Decision Tree: Managed vs Self-Hosted Service¶

Category: Architecture Decisions Starting Question: "Should we use a managed service or self-host?" Estimated traversal: 3-5 minutes Domains: infrastructure, cost, operations, compliance, databases

The Tree¶

Should we use a managed service or self-host?
│
├── Is this service a core differentiator for your business?
│   ├── Yes →
│   │   └── Do you need customizations the managed service cannot provide?
│   │       ├── Yes → DECISION: Self-host (competitive moat justifies cost)
│   │       └── No  → WARNING: Verify that "differentiator" claim; likely still use managed
│   │
│   └── No →
│       └── Is the service stateful? (database, object storage, message queue)
│           ├── Yes →
│           │   └── Do you have compliance requirements about data locality or vendor access?
│           │       ├── Yes →
│           │       │   └── Can a managed service with your-region + BYOK satisfy the requirement?
│           │       │       ├── Yes → DECISION: Use managed service (with compliance controls)
│           │       │       └── No  → DECISION: Self-host (compliance forces it)
│           │       └── No  → DECISION: Use managed service (stateful + no compliance = managed wins)
│           │
│           └── No (stateless) →
│               └── Do you have 24/7 ops capacity to manage the service?
│                   ├── Yes →
│                   │   └── Does managed pricing exceed self-hosted TCO at your scale?
│                   │       ├── Yes →
│                   │       │   └── Is the TCO saving > 20% after eng time is included?
│                   │       │       ├── Yes → DECISION: Self-host (cost justified at scale)
│                   │       │       └── No  → DECISION: Use managed service (margin too thin)
│                   │       └── No  → DECISION: Use managed service (cheaper total cost)
│                   └── No  →
│                       └── Is the managed SLA sufficient for your availability requirement?
│                           ├── Yes → DECISION: Use managed service (ops capacity constraint)
│                           └── No  → WARNING: SLA gap — negotiate or architect multi-region

Node Details¶

Check 1: Core Business Differentiator¶

How to assess: Ask: "If a competitor used the same managed service, would they have equivalent capability in this area?" If yes, it is not a differentiator.
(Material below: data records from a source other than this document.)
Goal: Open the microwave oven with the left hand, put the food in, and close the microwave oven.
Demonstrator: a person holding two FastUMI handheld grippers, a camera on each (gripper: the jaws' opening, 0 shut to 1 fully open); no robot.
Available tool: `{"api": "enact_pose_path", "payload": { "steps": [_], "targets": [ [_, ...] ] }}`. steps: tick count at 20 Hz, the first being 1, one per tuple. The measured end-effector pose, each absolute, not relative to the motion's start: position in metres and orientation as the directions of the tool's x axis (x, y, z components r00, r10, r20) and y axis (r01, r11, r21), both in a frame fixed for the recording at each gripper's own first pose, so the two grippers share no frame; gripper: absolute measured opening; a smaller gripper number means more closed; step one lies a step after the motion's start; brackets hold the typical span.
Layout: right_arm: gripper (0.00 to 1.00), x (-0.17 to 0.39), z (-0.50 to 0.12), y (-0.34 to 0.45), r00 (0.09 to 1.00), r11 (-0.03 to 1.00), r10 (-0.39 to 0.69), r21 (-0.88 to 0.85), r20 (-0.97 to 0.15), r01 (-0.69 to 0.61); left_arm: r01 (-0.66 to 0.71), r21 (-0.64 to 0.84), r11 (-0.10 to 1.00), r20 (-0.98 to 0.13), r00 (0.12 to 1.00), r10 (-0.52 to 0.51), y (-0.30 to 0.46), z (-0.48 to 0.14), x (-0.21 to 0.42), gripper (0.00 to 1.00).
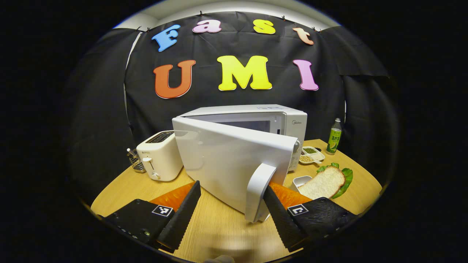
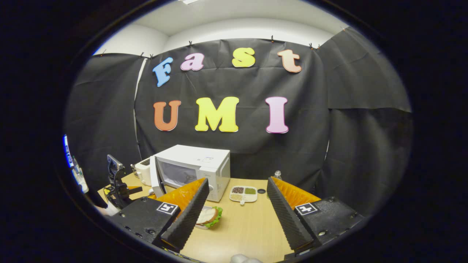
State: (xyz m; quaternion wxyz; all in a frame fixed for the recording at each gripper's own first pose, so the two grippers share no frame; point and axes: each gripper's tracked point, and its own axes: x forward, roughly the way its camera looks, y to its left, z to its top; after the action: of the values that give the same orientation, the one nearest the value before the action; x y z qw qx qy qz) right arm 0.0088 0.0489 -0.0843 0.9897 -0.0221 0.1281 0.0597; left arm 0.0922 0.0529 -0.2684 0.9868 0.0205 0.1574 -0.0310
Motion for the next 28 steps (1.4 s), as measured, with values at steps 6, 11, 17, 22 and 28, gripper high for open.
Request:
{"api": "enact_pose_path", "payload": {
  "steps": [6,11,17,22,28],
  "targets": [
    [0.96,0.005,-0.108,0.080,0.941,0.983,0.171,-0.015,-0.293,-0.183,-0.003,0.065,0.998,-0.332,0.943,0.024,0.111,-0.270,0.055,0.97],
    [0.96,0.006,-0.125,0.104,0.924,0.975,0.210,0.003,-0.320,-0.221,-0.110,0.105,0.988,-0.350,0.926,0.140,0.182,-0.272,0.020,0.97],
    [0.96,0.011,-0.141,0.116,0.908,0.968,0.236,0.006,-0.345,-0.249,-0.229,0.112,0.967,-0.366,0.895,0.254,0.251,-0.272,-0.009,0.97],
    [1.00,0.025,-0.176,0.113,0.878,0.964,0.254,0.032,-0.407,-0.264,-0.256,0.126,0.958,-0.344,0.895,0.284,0.265,-0.258,-0.031,0.97],
    [0.94,0.062,-0.257,0.101,0.789,0.958,0.285,0.140,-0.544,-0.250,-0.179,0.087,0.980,-0.320,0.927,0.197,0.217,-0.235,-0.040,0.97]
  ]
}}
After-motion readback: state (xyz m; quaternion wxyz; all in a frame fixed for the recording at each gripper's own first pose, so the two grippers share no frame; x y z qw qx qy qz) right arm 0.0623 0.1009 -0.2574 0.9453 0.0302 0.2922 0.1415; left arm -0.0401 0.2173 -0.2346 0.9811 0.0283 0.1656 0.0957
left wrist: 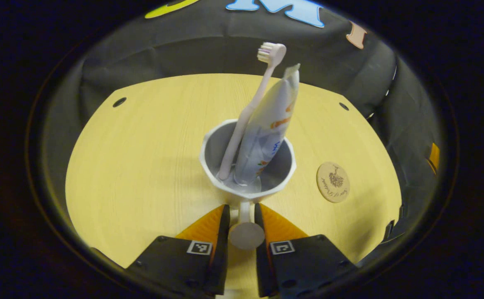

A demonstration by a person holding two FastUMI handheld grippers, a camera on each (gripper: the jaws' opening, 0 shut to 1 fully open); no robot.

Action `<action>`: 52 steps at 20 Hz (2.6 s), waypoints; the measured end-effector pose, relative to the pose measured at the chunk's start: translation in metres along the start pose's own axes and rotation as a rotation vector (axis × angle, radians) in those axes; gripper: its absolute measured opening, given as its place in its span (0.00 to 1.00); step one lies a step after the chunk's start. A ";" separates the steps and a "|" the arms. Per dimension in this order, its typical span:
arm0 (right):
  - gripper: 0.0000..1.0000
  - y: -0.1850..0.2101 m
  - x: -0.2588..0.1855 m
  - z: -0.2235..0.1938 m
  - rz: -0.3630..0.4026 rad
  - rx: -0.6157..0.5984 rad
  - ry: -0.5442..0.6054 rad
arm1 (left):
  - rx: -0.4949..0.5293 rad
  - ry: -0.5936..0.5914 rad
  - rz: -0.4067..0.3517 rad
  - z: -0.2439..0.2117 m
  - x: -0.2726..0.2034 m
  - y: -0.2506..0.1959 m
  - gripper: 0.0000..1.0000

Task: Put the toothbrush and toothpaste on the desktop into the cup, then pick up the cup and place it on the coaster on the desktop.

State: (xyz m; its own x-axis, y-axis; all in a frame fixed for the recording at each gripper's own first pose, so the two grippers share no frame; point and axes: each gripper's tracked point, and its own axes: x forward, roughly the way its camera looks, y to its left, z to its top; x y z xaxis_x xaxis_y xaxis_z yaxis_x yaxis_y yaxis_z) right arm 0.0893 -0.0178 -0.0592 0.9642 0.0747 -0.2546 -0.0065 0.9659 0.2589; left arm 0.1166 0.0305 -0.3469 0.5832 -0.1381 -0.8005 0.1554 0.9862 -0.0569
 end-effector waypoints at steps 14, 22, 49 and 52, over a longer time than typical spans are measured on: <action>0.83 -0.003 -0.012 -0.002 -0.002 0.013 -0.007 | -0.026 -0.048 0.004 0.001 -0.002 -0.010 0.25; 0.83 -0.010 -0.022 0.000 -0.011 0.014 -0.020 | 0.004 -0.080 -0.054 0.015 -0.012 -0.047 0.25; 0.83 -0.099 -0.075 -0.017 -0.169 0.146 -0.036 | 0.159 -0.056 -0.156 0.017 0.007 -0.185 0.25; 0.83 -0.097 -0.074 -0.017 -0.154 0.140 -0.032 | 0.161 -0.038 -0.154 0.010 0.009 -0.190 0.25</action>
State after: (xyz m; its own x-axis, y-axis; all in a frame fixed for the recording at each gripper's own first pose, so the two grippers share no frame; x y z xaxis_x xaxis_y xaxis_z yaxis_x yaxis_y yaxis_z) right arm 0.0140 -0.1130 -0.0814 0.9589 -0.0815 -0.2716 0.1766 0.9212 0.3468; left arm 0.1007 -0.1590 -0.3375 0.5720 -0.2920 -0.7665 0.3683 0.9264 -0.0780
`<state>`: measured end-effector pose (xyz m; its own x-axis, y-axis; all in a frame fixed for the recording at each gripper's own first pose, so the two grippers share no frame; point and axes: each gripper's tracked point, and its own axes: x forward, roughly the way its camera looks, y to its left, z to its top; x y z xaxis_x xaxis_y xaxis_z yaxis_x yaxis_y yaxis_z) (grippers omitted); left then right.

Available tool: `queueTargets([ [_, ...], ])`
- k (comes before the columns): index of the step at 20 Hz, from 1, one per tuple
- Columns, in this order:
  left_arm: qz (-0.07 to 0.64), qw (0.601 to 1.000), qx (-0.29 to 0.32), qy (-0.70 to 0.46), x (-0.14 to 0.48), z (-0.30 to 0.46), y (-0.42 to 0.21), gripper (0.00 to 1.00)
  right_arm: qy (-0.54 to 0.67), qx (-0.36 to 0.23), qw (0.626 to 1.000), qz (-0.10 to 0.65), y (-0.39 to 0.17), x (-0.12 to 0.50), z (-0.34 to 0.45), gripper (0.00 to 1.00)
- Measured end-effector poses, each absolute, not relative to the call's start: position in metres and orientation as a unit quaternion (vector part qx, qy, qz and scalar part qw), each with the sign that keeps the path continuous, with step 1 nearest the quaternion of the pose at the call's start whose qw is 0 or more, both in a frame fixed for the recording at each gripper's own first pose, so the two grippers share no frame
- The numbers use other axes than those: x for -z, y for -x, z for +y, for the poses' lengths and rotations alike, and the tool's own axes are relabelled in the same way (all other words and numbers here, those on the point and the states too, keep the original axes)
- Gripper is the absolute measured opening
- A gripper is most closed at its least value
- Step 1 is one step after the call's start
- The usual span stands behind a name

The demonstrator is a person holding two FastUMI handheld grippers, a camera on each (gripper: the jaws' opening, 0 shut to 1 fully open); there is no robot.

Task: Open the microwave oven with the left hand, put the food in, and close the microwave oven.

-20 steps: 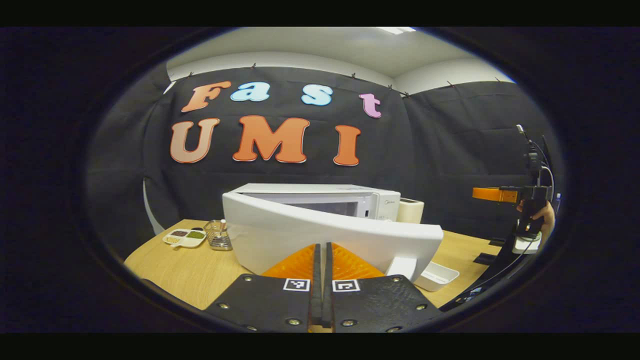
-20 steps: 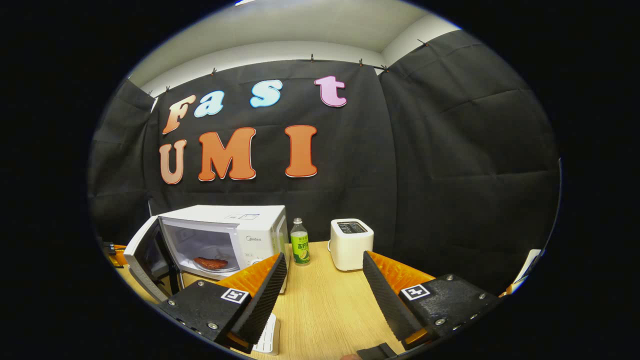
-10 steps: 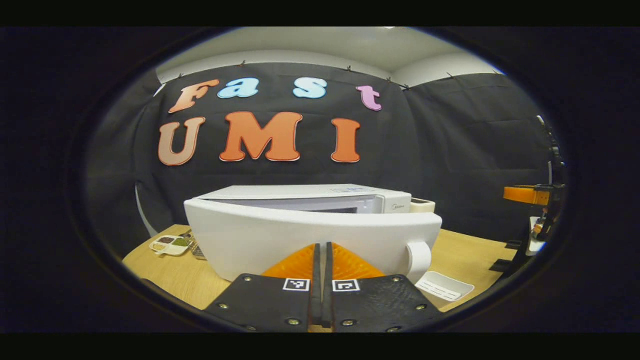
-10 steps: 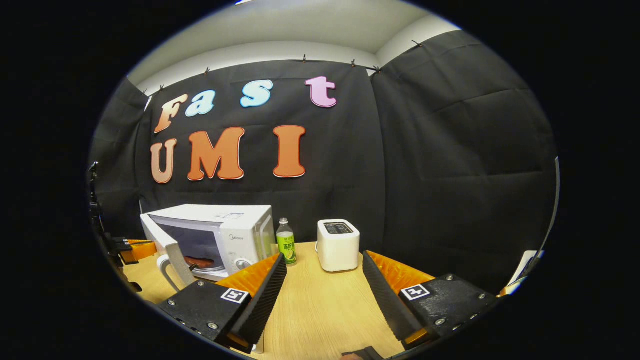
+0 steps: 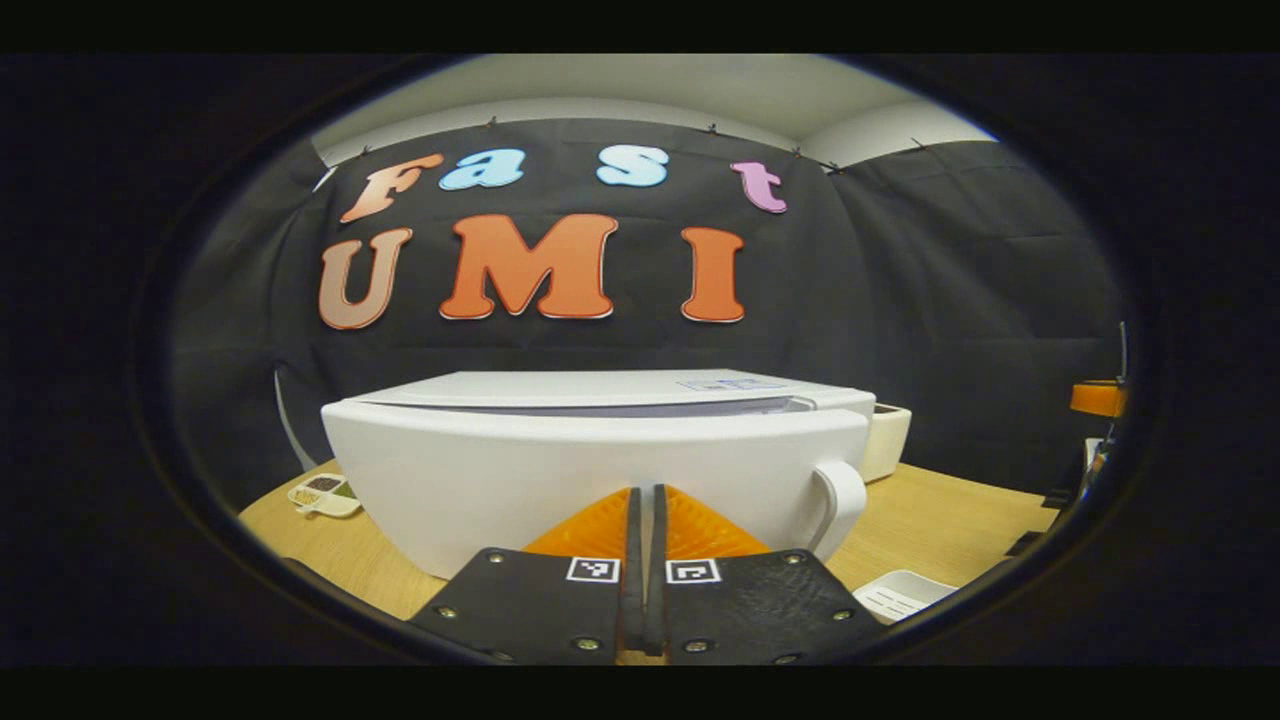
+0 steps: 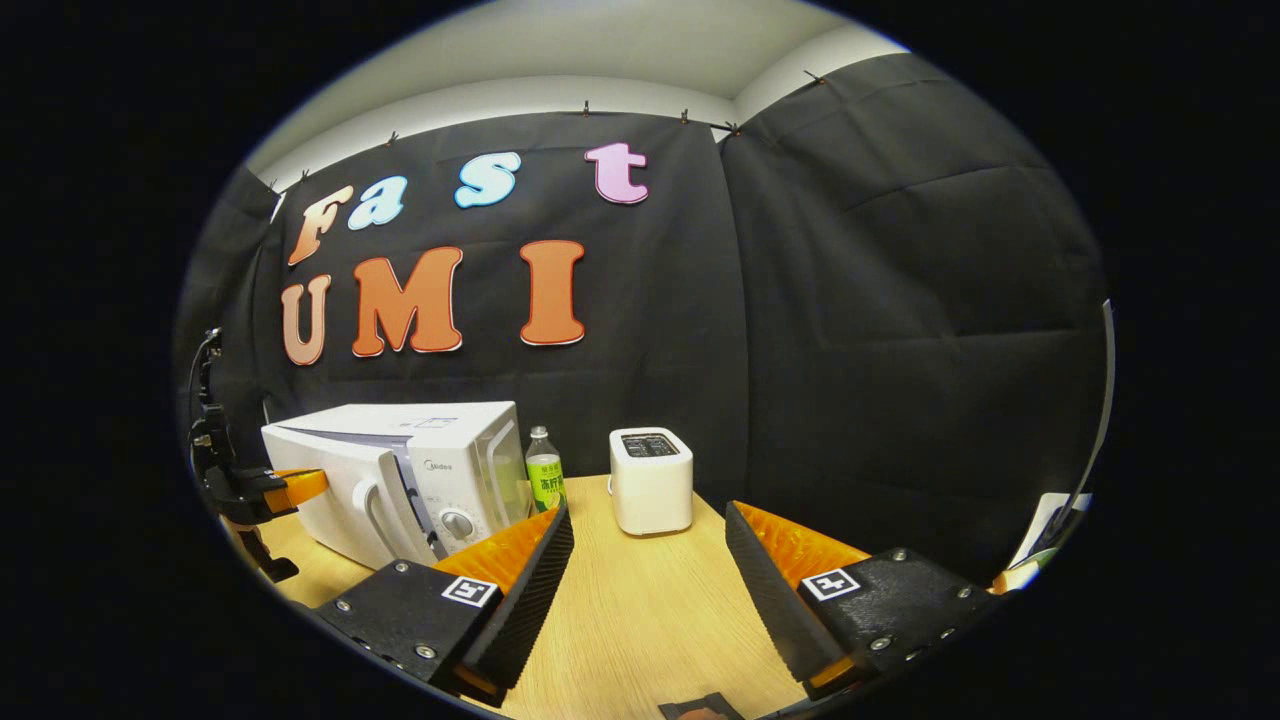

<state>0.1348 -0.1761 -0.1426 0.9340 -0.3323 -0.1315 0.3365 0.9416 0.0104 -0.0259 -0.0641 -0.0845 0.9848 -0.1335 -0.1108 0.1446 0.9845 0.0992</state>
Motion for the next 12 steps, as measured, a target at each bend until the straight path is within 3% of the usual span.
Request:
queueTargets([
  [5,0.078,0.989,0.125,-0.025,0.156,-0.172,-0.153,0.02,-0.051,0.084,0.993,0.058,0.025,0.091,-0.076,0.95],
  [12,0.088,0.988,0.129,-0.008,0.152,-0.177,-0.158,0.01,-0.051,0.088,0.993,0.068,0.018,0.096,-0.078,0.95],
])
True differentiators are things like a proprietary algorithm, unique data pipeline, or specialized model that gives you a competitive moat. What you're looking for: The service being evaluated must provide unique customer value that cannot be replicated by using the same managed product. Infrastructure (databases, queues, caches, logging pipelines) almost never qualifies. Common pitfall: Engineering teams frequently claim infrastructure is a "differentiator" to justify the technical interest of self-hosting. Challenge this claim by asking the product team whether customers are paying for this capability specifically.

Check 2: Customization Requirements¶

How to assess: Write down the specific customization needed. Then check: (a) whether the managed service has a configuration option, extension, or plugin for it; (b) whether the customization is essential for launch or a nice-to-have. What you're looking for: A concrete, launch-blocking feature gap between the managed offering and your requirement. "We want to modify the internals" is not a requirement; "the managed service does not support X and we need X for compliance" is. Common pitfall: Conflating "we prefer to control this" with "we need to control this." Preference is not a requirement. Evaluate the actual feature gap, not the desire for control.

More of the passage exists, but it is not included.